What this task involves ::
Please write out the data that follows, word for word.

*** Block opens ***

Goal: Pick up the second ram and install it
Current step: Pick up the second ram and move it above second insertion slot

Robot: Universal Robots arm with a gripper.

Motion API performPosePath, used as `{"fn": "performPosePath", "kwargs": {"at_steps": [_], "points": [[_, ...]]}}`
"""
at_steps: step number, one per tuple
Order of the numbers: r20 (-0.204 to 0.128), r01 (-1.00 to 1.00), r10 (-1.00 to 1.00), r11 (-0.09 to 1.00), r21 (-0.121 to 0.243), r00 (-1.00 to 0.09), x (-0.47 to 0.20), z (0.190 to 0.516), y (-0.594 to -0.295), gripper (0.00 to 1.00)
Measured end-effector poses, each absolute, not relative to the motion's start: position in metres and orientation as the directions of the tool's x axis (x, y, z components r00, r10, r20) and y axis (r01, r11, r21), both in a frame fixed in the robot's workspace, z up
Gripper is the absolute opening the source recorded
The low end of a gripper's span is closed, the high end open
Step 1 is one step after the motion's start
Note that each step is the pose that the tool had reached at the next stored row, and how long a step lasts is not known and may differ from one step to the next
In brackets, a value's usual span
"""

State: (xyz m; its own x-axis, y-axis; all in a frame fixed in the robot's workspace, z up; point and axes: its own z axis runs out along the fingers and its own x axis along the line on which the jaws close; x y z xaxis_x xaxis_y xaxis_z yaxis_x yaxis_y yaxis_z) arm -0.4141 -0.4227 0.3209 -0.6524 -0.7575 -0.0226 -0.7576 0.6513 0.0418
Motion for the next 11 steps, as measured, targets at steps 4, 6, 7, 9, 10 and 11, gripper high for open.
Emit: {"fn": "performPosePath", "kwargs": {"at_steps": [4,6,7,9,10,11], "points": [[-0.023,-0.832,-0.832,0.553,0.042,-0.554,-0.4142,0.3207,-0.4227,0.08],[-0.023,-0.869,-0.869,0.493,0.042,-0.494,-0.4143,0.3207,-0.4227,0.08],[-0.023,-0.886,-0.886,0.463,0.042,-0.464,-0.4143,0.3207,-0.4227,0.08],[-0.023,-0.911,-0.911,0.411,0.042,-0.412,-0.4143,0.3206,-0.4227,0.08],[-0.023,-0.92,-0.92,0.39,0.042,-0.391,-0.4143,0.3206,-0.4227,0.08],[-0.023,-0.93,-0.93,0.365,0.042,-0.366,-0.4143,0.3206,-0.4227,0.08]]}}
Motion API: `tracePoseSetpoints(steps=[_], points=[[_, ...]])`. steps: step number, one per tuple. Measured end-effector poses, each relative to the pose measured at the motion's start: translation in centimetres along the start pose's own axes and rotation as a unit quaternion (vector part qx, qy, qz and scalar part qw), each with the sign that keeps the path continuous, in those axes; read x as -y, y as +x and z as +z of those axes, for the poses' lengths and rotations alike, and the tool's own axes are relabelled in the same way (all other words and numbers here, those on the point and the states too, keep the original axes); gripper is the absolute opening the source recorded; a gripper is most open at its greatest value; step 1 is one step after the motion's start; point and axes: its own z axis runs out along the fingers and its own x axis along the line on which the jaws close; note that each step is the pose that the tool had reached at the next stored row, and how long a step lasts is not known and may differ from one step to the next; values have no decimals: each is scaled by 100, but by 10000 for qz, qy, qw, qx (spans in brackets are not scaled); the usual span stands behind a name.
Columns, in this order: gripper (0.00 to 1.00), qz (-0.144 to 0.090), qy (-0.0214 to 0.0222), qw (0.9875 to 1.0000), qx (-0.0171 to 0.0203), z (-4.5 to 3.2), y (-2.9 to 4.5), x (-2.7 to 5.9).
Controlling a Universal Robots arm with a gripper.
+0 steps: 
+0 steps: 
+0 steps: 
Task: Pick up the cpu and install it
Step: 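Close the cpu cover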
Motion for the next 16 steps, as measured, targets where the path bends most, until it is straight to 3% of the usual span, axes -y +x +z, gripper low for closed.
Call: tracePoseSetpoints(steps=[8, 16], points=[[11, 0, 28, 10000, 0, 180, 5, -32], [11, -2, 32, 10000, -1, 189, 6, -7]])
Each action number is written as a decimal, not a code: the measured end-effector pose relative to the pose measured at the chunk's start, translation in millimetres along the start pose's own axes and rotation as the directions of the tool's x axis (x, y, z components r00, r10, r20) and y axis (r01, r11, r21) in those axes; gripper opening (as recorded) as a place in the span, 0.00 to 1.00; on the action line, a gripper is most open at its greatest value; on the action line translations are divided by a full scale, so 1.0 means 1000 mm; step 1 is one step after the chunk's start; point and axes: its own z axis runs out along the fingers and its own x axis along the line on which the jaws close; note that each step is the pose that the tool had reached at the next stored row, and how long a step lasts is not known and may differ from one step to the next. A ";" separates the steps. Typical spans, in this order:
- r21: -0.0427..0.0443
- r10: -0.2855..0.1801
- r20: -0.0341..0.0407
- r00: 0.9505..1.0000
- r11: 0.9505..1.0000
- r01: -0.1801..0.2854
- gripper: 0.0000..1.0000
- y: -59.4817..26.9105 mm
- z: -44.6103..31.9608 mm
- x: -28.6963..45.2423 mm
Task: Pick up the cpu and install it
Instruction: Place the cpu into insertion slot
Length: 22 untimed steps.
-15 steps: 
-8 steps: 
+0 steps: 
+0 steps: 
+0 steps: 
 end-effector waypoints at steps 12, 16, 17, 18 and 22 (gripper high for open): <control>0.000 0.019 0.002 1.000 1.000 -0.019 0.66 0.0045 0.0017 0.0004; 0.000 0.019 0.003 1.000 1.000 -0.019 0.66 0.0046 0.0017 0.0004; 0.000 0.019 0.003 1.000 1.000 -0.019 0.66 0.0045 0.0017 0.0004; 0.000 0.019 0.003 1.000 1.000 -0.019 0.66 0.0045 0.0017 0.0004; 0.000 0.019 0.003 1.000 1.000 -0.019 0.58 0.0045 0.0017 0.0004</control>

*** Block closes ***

Completed exercise ::
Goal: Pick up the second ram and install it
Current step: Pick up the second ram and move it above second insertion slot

Robot: Universal Robots arm with a gripper.

Motion API performPosePath, used as `{"fn": "performPosePath", "kwargs": {"at_steps": [_], "points": [[_, ...]]}}`
"""
at_steps: step number, one per tuple
Order of the numbers: r20 (-0.204 to 0.128), r01 (-1.00 to 1.00), r10 (-1.00 to 1.00), r11 (-0.09 to 1.00), r21 (-0.121 to 0.243), r00 (-1.00 to 0.09), x (-0.47 to 0.20), z (0.190 to 0.516), y (-0.594 to -0.295), gripper (0.00 to 1.00)
Measured end-effector poses, each absolute, not relative to the motion's start: position in metres and orientation as the directions of the tool's x axis (x, y, z components r00, r10, r20) and y axis (r01, r11, r21), both in a frame fixed in the robot's workspace, z up
Gripper is the absolute opening the source recorded
The low end of a gripper's span is closed, the high end open
Step 1 is one step after the motion's start
Note that each step is the pose that the tool had reached at the next stored row, and how long a step lasts is not known and may differ from one step to the next
In brackets, a value's usual span
"""

State: (xyz m; its own x-axis, y-axis; all in a frame fixed in the robot's workspace, z up; point and axes: its own z axis runs out along the fingers and its own x axis along the line on which the jaws close; x y z xaxis_x xaxis_y xaxis_z yaxis_x yaxis_y yaxis_z) arm -0.4141 -0.4227 0.3209 -0.6524 -0.7575 -0.0226 -0.7576 0.6513 0.0418
Motion for the next 11 steps, as measured, targets at steps 4, 6, 7, 9, 10 and 11, gripper high for open.
Emit: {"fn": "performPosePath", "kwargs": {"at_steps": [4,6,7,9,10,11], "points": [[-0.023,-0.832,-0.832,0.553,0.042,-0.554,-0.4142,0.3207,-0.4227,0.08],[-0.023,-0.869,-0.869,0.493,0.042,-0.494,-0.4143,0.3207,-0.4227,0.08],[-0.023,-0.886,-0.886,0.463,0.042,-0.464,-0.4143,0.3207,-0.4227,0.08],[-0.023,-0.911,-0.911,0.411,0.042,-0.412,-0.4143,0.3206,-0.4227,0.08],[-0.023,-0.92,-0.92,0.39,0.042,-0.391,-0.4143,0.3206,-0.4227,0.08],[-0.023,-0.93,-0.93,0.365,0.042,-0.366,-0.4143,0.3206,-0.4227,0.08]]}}
Motion API: `tracePoseSetpoints(steps=[_], points=[[_, ...]])`. steps: step number, one per tuple. Measured end-effector poses, each relative to the pose measured at the motion's start: translation in centimetres along the start pose's own axes and rotation as a unit quaternion (vector part qx, qy, qz and scalar part qw), each with the sign that keeps the path continuous, in those axes; read x as -y, y as +x and z as +z of those axes, for the poses' lengths and rotations alike, and the tool's own axes are relabelled in the same way (all other words and numbers here, those on the point and the states too, keep the original axes); gripper is the absolute opening the source recorded; a gripper is most open at its greatest value; step 1 is one step after the motion's start; point and axes: its own z axis runs out along the fingers and its own x axis along the line on which the jaws close; note that each step is the pose that the tool had reached at the next stored row, and how long a step lasts is not known and may differ from one step to the next; values have no decimals: each is scaled by 100, but by 10000 for qz, qy, qw, qx (spans in brackets are not scaled); the usual span stands behind a name.
Columns, in this order: gripper (0.00 to 1.00), qz (-0.144 to 0.090), qy (-0.0214 to 0.0222), qw (0.9875 to 1.0000), qx (-0.0171 to 0.0203), z (-4.5 to 3.2), y (-2.9 to 4.5), x (-2.7 to 5.9).
Controlling a Universal Robots arm with a gripper.
+0 steps: 
+0 steps: 
+0 steps: 
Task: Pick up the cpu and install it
Step: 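Close the cpu cover
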Motion for the next 16 steps, as measured, targets where the path bends most, until it is straight to 3% of the usual span, axes -y +x +z, gripper low for closed.
Call: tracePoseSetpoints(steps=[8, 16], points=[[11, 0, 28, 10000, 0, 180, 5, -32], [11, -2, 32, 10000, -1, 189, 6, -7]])
Each action number is written as a decimal, not a code: the measured end-effector pose relative to the pose measured at the chunk's start, translation in millimetres along the start pose's own axes and rotation as the directions of the tool's x axis (x, y, z components r00, r10, r20) and y axis (r01, r11, r21) in those axes; gripper opening (as recorded) as a place in the span, 0.00 to 1.00; on the action line, a gripper is most open at its greatest value; on the action line translations are divided by a full scale, so 1.0 means 1000 mm; step 1 is one step after the chunk's start; point and axes: its own z axis runs out along the fingers and its own x axis along the line on which the jaws close; note that each step is the pose that the tool had reached at the next stored row, and how long a step lasts is not known and may differ from one step to the next. A ";" separates the steps. Typical spans, in this order:
- r21: -0.0427..0.0443
- r10: -0.2855..0.1801
- r20: -0.0341..0.0407
- r00: 0.9505..1.0000
- r11: 0.9505..1.0000
- r01: -0.1801..0.2854
- gripper: 0.0000..1.0000
- y: -59.4817..26.9105 mm
- z: -44.6103..31.9608 mm
- x: -28.6963..45.2423 mm
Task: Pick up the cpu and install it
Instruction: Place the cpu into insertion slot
Length: 22 untimed steps.
-15 steps: 
-8 steps: 
+0 steps: 
+0 steps: 
+0 steps: 
 end-effector waypoints at steps 12, 16, 17, 18 and 22 (gripper high for open): <control>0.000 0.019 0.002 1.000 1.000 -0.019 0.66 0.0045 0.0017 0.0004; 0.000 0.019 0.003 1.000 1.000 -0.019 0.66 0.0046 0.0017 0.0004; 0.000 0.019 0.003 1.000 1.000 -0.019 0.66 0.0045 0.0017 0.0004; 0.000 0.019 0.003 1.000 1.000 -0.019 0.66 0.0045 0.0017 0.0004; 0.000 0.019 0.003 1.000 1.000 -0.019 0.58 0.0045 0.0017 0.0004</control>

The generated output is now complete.